## DATASET SECTION
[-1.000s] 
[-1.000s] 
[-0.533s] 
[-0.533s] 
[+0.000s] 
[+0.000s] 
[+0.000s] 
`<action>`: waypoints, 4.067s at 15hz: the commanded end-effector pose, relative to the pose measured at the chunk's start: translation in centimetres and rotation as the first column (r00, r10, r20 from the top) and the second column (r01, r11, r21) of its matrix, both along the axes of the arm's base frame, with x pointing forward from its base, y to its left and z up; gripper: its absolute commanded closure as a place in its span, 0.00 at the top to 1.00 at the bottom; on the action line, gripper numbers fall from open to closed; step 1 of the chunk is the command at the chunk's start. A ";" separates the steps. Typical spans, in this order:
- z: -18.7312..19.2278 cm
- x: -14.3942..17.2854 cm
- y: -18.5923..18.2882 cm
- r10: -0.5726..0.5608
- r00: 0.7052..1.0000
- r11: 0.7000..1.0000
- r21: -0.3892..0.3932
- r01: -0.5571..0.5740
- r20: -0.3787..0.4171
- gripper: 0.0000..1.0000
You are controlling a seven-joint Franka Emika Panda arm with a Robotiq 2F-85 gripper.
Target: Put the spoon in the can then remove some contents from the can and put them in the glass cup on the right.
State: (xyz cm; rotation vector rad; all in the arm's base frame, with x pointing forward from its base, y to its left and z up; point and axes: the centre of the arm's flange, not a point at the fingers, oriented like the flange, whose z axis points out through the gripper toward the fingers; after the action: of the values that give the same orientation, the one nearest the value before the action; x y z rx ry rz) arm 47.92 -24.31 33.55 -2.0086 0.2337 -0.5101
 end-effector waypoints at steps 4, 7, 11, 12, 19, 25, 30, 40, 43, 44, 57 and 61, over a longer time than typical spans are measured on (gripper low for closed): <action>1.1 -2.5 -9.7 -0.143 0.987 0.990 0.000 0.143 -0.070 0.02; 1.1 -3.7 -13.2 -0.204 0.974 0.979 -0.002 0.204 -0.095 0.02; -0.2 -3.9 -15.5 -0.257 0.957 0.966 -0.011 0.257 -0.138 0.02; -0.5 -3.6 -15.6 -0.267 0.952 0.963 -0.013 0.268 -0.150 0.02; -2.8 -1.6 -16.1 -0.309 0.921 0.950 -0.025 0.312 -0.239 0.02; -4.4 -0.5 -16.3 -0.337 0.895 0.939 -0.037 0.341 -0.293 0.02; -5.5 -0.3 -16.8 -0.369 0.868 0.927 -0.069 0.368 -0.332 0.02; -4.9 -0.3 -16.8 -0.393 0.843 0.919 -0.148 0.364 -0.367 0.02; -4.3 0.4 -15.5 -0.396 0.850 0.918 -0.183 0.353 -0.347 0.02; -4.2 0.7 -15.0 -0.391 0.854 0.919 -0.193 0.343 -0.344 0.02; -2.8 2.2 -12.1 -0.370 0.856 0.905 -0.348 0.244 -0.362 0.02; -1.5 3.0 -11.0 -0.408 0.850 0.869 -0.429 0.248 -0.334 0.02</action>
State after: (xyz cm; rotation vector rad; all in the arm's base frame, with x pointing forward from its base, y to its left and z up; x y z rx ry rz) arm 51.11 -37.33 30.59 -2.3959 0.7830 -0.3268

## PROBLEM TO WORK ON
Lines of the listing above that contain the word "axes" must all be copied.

## REPLY TO THE TASK
`<action>`: waypoints, 4.067s at 15hz: the commanded end-effector pose, relative to the pose measured at the chunk's start: translation in centimetres and rotation as the first column (r00, r10, r20 from the top) and the second column (r01, r11, r21) of its matrix, both along the axes of the arm's base frame, with x pointing forward from its base, y to its left and z up; gripper: its absolute commanded closure as a place in its span, 0.00 at the top to 1.00 at the bottom; on the action line, gripper numbers fall from open to closed; step 1 of the chunk is the command at the chunk's start. A ";" separates the steps. Typical spans, in this order:
State: (xyz cm; rotation vector rad; all in the arm's base frame, with x pointing forward from its base, y to its left and z up; point and axes: the centre of the arm's flange, not a point at the fingers, oriented like the flange, whose z axis points out through the gripper toward the fingers; after the action: of the values that give the same orientation, the one nearest the value before the action; x y z rx ry rz) arm 47.92 -24.31 33.55 -2.0086 0.2337 -0.5101

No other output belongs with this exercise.